> Assignment
Give only the number of lines in the records that contain the word "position".

☆ ☆ ☆

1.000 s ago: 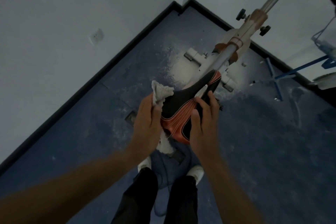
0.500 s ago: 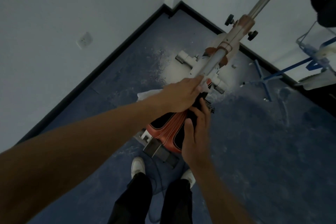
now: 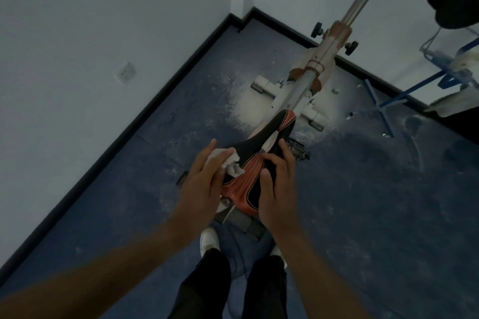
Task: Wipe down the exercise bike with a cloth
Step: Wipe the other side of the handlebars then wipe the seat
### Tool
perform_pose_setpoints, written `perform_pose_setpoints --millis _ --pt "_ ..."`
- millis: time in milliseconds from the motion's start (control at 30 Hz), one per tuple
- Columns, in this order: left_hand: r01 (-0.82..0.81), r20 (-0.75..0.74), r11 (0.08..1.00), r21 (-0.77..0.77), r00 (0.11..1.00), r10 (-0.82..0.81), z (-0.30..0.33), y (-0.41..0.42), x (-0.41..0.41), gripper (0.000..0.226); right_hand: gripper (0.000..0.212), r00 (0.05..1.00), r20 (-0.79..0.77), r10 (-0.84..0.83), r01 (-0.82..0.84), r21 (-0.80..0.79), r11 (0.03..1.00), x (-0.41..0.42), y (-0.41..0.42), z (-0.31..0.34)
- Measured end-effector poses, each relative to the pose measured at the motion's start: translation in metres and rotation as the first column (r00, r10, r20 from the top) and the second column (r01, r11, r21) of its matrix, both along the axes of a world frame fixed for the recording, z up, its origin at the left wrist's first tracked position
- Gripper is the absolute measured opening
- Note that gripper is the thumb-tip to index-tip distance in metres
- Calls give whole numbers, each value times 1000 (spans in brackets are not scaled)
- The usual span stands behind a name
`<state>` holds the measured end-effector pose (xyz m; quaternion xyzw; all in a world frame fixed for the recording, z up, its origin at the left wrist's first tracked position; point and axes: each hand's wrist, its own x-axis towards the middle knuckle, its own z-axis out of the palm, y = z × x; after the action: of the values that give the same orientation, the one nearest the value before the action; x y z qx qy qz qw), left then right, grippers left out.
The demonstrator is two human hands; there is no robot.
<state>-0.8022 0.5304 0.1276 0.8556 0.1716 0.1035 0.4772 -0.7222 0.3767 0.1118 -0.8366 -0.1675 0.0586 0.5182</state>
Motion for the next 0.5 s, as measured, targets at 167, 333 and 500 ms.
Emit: perform_pose_setpoints --millis 167,333,500 --pt "-64 -65 997 -52 996 61 -3 -47 -29 55 30 1000 -27 -7 6 -5 1000 0 -1 0" --pt "139 -84 987 81 988 -132 8 -49 -54 80 41 996 -81 47 -51 -44 998 1 -3 3" --pt "-40 -55 973 -228 998 29 71 -62 -41 54 47 979 -89 181 -176 68 982 -7 -23 30"
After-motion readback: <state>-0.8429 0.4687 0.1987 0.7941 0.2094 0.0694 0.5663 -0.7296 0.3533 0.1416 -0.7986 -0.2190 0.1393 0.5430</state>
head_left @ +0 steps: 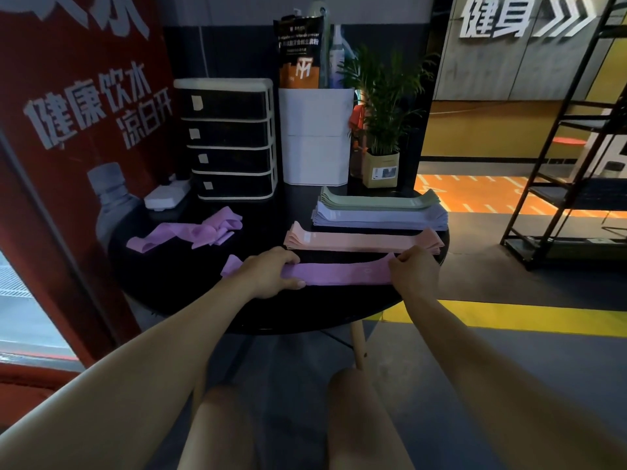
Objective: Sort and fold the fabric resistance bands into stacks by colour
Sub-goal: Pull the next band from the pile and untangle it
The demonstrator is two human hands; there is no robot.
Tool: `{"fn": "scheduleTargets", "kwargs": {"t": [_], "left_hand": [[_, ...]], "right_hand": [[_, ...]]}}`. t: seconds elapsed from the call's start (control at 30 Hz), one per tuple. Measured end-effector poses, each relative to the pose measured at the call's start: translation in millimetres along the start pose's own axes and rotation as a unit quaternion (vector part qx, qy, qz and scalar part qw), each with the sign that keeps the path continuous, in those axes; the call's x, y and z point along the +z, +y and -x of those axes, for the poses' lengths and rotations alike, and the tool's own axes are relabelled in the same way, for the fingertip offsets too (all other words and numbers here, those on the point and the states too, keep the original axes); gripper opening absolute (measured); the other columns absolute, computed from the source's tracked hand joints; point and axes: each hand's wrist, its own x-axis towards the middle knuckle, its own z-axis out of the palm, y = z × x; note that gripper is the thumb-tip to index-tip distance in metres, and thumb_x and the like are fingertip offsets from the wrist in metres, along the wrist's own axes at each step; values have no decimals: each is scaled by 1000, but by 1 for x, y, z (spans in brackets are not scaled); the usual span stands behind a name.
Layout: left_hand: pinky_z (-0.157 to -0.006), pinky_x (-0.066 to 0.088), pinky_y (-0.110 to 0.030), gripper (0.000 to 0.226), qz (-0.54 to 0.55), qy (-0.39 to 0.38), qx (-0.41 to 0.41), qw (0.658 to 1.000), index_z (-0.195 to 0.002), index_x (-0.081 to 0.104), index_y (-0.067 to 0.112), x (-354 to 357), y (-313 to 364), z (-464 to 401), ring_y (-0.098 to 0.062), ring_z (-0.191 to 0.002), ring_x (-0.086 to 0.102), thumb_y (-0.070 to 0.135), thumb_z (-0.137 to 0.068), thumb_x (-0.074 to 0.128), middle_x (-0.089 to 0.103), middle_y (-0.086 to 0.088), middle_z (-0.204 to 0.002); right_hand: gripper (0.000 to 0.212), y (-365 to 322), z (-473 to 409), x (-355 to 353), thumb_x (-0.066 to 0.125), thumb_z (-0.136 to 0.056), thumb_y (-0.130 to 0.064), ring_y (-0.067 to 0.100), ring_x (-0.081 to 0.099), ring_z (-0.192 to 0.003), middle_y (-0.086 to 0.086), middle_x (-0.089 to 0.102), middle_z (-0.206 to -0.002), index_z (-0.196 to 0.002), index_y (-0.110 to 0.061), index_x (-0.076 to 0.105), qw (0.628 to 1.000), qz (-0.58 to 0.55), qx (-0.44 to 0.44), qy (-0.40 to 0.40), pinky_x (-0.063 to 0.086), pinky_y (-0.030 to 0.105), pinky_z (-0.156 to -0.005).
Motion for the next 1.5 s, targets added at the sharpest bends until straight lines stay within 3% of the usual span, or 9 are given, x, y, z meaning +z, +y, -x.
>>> {"fn": "scheduleTargets", "kwargs": {"t": [0.1, 0.2, 0.3, 0.47, 0.6, 0.7, 0.87, 1.13, 1.5], "left_hand": [[-105, 38, -36, 61, 6, 6, 1, 1000, -135, 45, 25, 0, -1, 0, -19, -122, 47, 47, -82, 65, 43, 3, -138], [-105, 38, -36, 62, 18, 25, 4, 1000, -135, 46, 26, -1, -5, 4, -19, -123, 47, 48, -81, 66, 44, 4, -138], [-103, 39, -34, 53, 20, 77, 13, 997, -129, 52, 25, -6, -16, 11, -17, -118, 50, 48, -83, 64, 49, 4, -132], [-100, 32, -25, 43, 19, 171, 25, 985, -121, 59, 20, -19, -43, 28, -14, -126, 43, 38, -83, 67, 53, 4, -127], [-106, 22, -22, 76, 26, 80, 5, 996, -136, 44, 18, -34, -68, 36, -13, -141, 22, 37, -71, 79, 36, 2, -146], [-108, 23, -23, 87, 45, 12, -28, 999, -143, 34, 22, -35, -85, 36, -14, -139, 25, 38, -70, 80, 30, 0, -150], [-107, 28, -22, 77, 84, 0, -30, 996, -140, 39, 23, -31, -94, 32, -12, -133, 35, 37, -74, 76, 38, 3, -146], [-103, 27, -18, 72, 99, -7, -20, 995, -138, 40, 24, -30, -95, 32, -11, -133, 34, 33, -77, 75, 37, 5, -144], [-106, 35, -25, 62, 155, 36, -14, 987, -132, 49, 25, -62, -114, 19, -6, -126, 45, 50, -78, 65, 49, 10, -135]], "right_hand": [[18, -2, 0, 1, 57, -85, -14, 29, 56, -84, 15, 65, -94, -87, 0, 67, 1000, 8, -2, 19, 44, 32, -70], [26, -13, 6, 1, 59, -83, -15, 33, 43, -114, 12, 49, -119, -108, -7, 58, 997, 51, -41, 44, 39, 42, -91], [26, -33, 16, 12, 61, -84, -15, 30, 45, -113, 11, 50, -118, -109, -10, 59, 985, 57, -162, 9, 39, 40, -91], [39, -59, 35, 48, 66, -84, -29, 27, 42, -117, 8, 47, -125, -120, -17, 59, 924, 91, -294, -229, 38, 40, -100], [71, -77, 35, 65, 70, -78, -44, 27, 29, -132, 4, 34, -143, -139, -24, 40, 869, 164, -312, -347, 28, 47, -110], [77, -83, 28, 69, 70, -78, -45, 26, 29, -136, 4, 34, -147, -143, -21, 36, 850, 168, -327, -377, 26, 46, -113], [61, -78, 21, 73, 70, -81, -36, 22, 41, -128, 5, 45, -138, -135, -16, 48, 849, 138, -352, -370, 34, 33, -106], [60, -81, 20, 72, 68, -82, -39, 21, 35, -128, 3, 42, -137, -134, -20, 47, 833, 149, -374, -380, 29, 31, -106], [43, -141, 4, 105, 68, -84, -26, 16, 52, -105, 8, 54, -119, -123, -11, 58, 848, 74, -395, -346, 44, 29, -95]]}}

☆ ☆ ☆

> Written solution
2